Recorded data
····················
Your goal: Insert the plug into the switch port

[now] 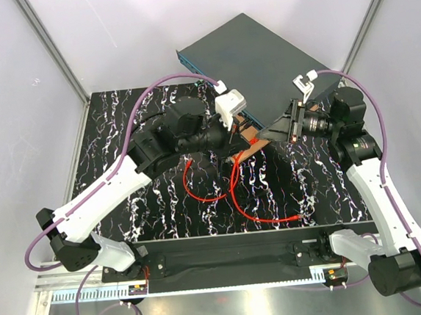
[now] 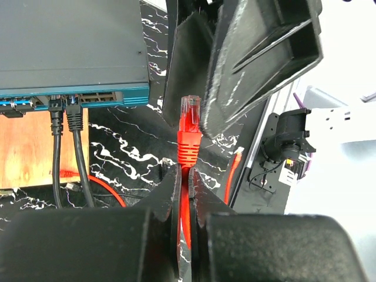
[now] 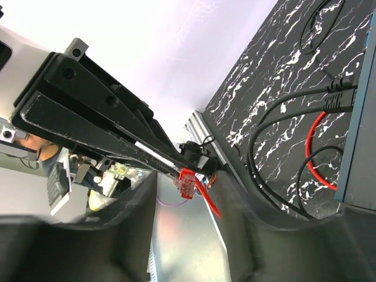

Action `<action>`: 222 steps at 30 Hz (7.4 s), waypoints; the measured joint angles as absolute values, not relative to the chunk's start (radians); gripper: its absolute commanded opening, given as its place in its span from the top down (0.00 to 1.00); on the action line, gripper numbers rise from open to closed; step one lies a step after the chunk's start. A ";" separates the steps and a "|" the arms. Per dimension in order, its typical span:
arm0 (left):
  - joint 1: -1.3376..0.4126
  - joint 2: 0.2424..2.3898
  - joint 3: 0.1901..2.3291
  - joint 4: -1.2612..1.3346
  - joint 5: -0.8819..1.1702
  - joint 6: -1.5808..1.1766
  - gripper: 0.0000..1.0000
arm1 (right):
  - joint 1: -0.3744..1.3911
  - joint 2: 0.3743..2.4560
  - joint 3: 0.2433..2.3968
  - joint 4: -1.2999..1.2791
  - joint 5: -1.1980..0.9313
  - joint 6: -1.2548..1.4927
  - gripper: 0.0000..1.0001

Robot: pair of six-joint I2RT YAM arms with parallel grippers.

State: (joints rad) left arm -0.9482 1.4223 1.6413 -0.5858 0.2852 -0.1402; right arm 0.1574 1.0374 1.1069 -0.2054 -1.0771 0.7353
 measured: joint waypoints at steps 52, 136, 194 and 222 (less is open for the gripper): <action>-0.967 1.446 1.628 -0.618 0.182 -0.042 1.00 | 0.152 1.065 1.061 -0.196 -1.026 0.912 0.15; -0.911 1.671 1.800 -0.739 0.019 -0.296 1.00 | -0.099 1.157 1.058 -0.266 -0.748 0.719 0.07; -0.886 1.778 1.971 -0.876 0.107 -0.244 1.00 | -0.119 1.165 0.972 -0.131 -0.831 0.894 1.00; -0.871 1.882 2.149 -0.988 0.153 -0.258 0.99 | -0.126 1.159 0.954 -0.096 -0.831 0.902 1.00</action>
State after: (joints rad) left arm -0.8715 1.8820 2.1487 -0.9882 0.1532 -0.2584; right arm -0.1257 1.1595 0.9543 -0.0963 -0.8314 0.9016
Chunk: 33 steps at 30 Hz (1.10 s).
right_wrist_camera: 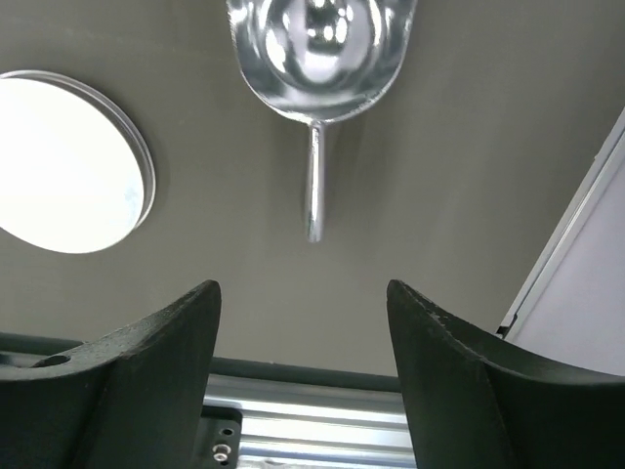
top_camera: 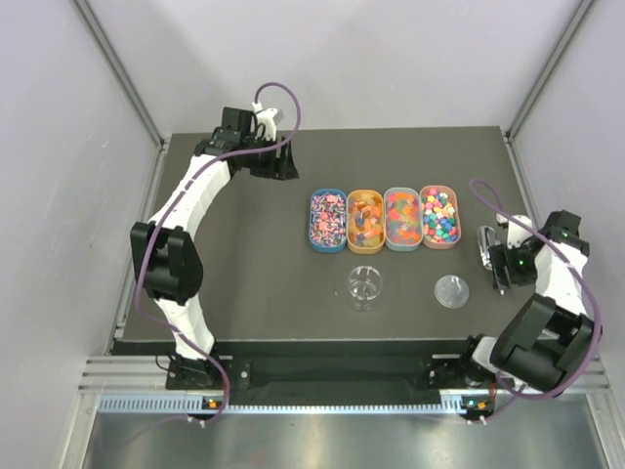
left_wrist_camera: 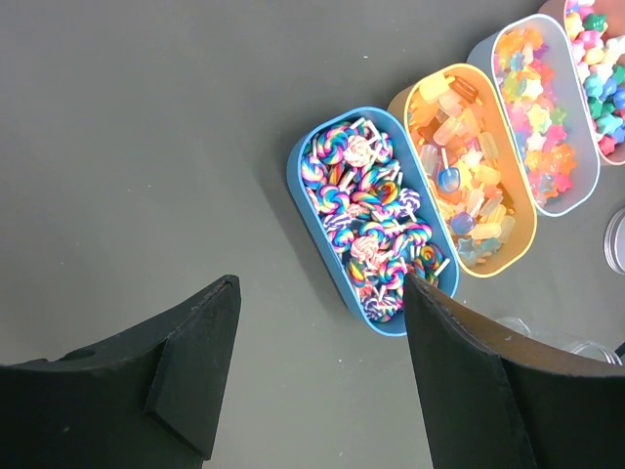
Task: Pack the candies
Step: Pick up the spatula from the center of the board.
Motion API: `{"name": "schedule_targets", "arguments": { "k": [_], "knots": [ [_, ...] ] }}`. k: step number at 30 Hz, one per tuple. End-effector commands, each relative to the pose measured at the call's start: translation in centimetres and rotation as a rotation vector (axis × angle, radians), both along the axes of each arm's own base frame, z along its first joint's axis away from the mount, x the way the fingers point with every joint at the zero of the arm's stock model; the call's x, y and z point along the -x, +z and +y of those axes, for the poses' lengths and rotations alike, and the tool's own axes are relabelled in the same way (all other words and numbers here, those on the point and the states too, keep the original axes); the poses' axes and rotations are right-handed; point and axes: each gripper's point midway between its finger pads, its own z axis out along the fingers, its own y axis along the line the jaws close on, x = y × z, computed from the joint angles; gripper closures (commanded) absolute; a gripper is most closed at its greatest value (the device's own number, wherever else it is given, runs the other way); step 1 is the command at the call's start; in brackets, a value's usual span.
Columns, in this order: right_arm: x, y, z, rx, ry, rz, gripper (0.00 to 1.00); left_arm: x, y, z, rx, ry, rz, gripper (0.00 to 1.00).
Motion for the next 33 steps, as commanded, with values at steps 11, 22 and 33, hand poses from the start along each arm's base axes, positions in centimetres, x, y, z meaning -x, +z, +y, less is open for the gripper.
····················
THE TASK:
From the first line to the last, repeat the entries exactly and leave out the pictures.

SOLVED PROBLEM:
Your goal: Insert the plug into the switch port

[now] 
[now] 
[now] 

Action `<action>`: 222 steps at 30 Hz (7.4 s), waypoints; the measured joint angles as absolute values, not relative to the chunk's start (radians); gripper: its absolute commanded opening, given as its place in its span from the top down (0.00 to 1.00); on the action line, gripper numbers rise from open to closed; step one lies a step after the chunk's start. A ";" separates the steps and a "|" the arms. Per dimension in order, its typical span:
arm0 (left):
  - joint 1: -1.3376..0.4126
  - joint 2: 0.2424..2.3898
  - joint 3: 0.1901..2.3291
  - joint 4: -1.2612..1.3346
  - joint 5: -0.8819..1.1702
  - joint 6: -1.5808..1.1766
  - gripper: 0.0000..1.0000
arm1 (right):
  - joint 1: -0.3744..1.3911
  - joint 2: 0.3743..2.4560
  - joint 3: 0.2433..2.3968
  - joint 4: -1.2999..1.2791
  - joint 5: -1.1980..0.9313
  - joint 6: -1.2548..1.4927
  - gripper: 0.0000..1.0001

Robot: pair of six-joint I2RT YAM arms with parallel grippers.

State: (joints rad) left arm -0.9482 1.4223 1.6413 -0.5858 0.2852 -0.1402; right arm 0.1574 1.0374 1.1069 -0.2054 -1.0771 0.7353
 measured: joint waypoints at steps 52, 136, 194 and 222 (less is open for the gripper): <action>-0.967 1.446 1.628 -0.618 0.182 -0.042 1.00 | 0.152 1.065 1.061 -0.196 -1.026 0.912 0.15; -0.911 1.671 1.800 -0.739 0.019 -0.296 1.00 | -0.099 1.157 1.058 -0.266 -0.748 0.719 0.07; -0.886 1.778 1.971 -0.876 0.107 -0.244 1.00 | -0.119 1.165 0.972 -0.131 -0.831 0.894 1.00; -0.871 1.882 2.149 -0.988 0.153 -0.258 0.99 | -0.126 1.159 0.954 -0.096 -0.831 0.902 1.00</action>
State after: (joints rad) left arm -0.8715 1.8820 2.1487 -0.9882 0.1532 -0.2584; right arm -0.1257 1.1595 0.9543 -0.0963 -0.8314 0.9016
Chunk: 33 steps at 30 Hz (1.10 s).
right_wrist_camera: 
top_camera: 
left_wrist_camera: 
Task: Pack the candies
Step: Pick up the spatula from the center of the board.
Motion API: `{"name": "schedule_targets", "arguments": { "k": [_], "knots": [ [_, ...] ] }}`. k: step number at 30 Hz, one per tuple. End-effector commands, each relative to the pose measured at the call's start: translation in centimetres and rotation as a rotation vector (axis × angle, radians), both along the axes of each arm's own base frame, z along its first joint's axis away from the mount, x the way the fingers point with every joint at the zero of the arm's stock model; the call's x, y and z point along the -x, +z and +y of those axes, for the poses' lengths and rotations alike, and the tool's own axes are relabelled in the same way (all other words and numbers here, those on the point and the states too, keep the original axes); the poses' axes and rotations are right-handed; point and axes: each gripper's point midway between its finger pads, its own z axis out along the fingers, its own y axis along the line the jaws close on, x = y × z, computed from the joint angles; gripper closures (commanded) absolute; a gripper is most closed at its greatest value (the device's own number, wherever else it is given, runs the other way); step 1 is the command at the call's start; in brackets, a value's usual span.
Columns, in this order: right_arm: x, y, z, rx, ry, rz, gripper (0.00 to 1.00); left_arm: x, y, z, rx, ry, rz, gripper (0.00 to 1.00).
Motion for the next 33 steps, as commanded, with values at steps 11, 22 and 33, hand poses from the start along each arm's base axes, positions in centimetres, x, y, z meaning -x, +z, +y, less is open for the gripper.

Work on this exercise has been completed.